I have built a machine learning model that predicts time series using the lightgbm algorithm. Now I want to check for overfitting. I would like to compare the MAE of the training set with the MAE of the test set. Unfortunately, I am not sure how to check my model for overfitting. I would be grateful for any help. Below my current code:
# data preprocessing
model_recipe <- recipe(error_stat_forecast ~ ., dt_lgbm) %>%
update_role(product, date, new_role = "id") %>%
# create meta data for modelling from the date column
step_timeseries_signature(date) %>%
# remove some of the variables created in the last step
step_rm(matches(
"(.xts$)|(.iso$)|(hour)|(minute)|(second)|(day)|(week)|(am.pm)"
)) %>%
step_rm(date) %>%
# removes no variance predictors which provide no predictive information
step_nzv(all_predictors()) %>%
# removes variables with constant values - no predictive information
step_zv(all_predictors()) %>%
# one-hot encode all nominal predictors
step_dummy(all_nominal_predictors(), one_hot = TRUE)
# create a train & test split
ts_splits <- dt_lgbm %>%
time_series_split(date, initial = 24, assess = 12)
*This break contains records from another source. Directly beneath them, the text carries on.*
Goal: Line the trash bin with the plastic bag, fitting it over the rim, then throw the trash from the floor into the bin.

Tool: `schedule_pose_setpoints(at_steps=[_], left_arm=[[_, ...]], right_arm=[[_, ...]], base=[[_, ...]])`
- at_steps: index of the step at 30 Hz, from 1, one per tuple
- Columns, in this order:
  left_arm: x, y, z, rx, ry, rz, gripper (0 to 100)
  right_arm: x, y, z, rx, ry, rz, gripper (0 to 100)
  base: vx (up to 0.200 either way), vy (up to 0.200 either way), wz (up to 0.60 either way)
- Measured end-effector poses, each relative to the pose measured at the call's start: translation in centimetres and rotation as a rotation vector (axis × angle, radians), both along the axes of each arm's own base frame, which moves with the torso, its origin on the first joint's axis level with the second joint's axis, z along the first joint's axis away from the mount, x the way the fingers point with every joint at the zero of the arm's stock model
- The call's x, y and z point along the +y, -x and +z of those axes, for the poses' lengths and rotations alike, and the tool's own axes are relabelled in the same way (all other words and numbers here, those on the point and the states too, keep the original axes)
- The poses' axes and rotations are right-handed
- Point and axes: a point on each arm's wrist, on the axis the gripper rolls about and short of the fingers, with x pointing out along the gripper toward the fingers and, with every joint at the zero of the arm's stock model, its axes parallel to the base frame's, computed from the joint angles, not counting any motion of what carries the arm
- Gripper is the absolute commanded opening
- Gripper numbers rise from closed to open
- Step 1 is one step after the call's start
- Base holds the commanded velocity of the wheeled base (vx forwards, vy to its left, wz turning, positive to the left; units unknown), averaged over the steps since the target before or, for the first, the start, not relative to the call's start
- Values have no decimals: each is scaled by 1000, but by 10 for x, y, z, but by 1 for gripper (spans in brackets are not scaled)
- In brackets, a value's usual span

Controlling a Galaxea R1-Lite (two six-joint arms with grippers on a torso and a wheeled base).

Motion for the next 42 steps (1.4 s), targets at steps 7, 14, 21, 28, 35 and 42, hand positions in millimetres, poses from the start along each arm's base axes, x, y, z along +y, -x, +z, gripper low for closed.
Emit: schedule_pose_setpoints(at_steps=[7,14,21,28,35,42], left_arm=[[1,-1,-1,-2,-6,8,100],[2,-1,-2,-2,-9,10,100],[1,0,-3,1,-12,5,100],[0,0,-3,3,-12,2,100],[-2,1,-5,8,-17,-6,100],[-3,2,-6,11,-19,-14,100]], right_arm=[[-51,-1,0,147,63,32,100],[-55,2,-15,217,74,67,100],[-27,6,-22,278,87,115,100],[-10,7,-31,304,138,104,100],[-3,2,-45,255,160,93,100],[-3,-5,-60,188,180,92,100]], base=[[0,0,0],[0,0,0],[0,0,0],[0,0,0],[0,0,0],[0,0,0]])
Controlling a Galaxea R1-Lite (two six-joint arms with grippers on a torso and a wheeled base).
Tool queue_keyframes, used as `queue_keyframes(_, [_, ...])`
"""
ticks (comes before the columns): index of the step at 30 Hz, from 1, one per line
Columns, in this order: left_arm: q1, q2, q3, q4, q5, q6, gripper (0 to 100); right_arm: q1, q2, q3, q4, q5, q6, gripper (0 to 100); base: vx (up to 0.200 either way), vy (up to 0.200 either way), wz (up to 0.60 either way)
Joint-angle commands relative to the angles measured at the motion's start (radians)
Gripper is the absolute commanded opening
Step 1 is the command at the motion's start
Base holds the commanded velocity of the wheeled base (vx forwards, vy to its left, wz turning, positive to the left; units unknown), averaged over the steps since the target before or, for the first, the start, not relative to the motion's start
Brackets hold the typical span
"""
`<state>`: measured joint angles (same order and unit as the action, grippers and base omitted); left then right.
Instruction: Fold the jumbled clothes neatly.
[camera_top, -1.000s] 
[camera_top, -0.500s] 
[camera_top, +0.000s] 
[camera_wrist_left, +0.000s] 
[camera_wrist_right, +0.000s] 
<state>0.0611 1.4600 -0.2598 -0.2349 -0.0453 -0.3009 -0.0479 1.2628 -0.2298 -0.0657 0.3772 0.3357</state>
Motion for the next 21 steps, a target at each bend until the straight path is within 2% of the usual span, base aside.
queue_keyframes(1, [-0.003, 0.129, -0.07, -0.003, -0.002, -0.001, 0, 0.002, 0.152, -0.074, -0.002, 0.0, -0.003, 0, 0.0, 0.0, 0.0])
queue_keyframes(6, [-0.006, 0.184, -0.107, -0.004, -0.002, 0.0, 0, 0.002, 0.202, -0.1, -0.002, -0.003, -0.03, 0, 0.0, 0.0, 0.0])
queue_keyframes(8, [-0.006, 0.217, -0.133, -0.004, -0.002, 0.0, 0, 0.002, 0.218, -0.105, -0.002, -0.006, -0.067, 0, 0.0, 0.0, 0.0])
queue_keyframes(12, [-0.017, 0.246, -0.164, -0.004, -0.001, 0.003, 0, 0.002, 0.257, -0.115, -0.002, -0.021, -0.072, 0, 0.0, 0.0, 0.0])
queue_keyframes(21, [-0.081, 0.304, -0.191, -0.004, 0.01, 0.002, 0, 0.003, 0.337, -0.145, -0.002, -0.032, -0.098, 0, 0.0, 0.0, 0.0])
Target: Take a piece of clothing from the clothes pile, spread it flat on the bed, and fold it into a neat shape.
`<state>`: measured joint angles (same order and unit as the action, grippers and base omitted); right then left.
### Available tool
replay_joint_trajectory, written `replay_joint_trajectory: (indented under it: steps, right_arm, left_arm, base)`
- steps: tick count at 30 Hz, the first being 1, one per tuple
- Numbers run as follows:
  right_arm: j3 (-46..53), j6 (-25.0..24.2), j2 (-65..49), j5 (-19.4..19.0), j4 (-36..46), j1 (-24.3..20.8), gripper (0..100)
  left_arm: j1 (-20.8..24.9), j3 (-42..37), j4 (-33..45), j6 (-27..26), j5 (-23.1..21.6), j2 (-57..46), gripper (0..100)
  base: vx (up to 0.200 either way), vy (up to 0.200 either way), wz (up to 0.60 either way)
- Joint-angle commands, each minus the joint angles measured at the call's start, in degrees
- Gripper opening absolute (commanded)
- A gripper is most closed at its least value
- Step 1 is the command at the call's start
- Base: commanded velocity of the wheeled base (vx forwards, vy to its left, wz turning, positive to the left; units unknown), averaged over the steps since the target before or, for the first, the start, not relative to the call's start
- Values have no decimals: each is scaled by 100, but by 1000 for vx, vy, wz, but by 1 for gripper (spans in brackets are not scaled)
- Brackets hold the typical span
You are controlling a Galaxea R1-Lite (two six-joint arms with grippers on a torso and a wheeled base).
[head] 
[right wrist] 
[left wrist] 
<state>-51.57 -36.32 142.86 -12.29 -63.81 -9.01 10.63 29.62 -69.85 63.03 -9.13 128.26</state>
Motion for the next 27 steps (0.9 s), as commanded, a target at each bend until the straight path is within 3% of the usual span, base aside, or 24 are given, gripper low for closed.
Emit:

dt_lgbm_train <- training(ts_splits)
dt_lgbm_test <- testing(ts_splits)
# create a graph of the split
ts_splits %>% tk_time_series_cv_plan() %>%
plot_time_series_cv_plan(date, error_stat_forecast)
# apply cross validation
# erzeugt 4 folds die mithilfe der ID identifiziert werden -> zufällige Auswahl
dt_lgbm_cv <- vfold_cv(dt_lgbm_train, v = 4)
# set up lgbm model
lgbm_model <-
boost_tree(
mode = "regression",
# mtry = 1,
trees = tune(),
min_n = tune(),
tree_depth = tune(),
learn_rate = tune(),
loss_reduction = tune()
) %>%
set_engine("lightgbm")
# create workflow
lgbm_wf <-
workflow() %>%
add_model(lgbm_model) %>%
add_recipe(model_recipe)
# shows a collection of tuning parameters
extract_parameter_set_dials(lgbm_model)
# defining grid search space
lgbm_grid_search <-
parameters(trees(),
min_n(range = c(5, 20)),
learn_rate(range = c(0.01, 0.1)),
loss_reduction(range = c(0, 5)),
tree_depth(c(5, 10)))
# creating hyperparameter combinations according to latin_hypercube
lgbm_grid <-
grid_latin_hypercube(lgbm_grid_search,
size = 10)
# evaluate hyperparameter defined before with validation set
lgbm_tune <-
lgbm_wf %>%
tune_grid(
resamples = dt_lgbm_cv,
grid = lgbm_grid,
metrics = metric_set(mae),
control = control_grid(verbose = TRUE))
# select best hyperparameter combination
lgbm_best_params <-
lgbm_tune %>%
select_best(metric = "mae")
# store the best hyperparameters to the workflow
lgbm_wf <- lgbm_wf %>%
finalize_workflow(lgbm_best_params)
# fitting final parameter on train set
fitted_workflow <- fit(lgbm_wf, dt_lgbm_train)
# feature importance
fitted_workflow %>% extract_fit_engine() %>% vip()
# ggsave("Feature Importance.png", device = "png")
# last fit
lgbm_forecast <- predict(fitted_workflow, dt_lgbm_test)
If I extract the "outcomes" from "fitted_workflow", these correspond exactly to the data from the training set.
data.table(fitted_workflow[["outcomes"]])
But shouldn't this be changed by the model?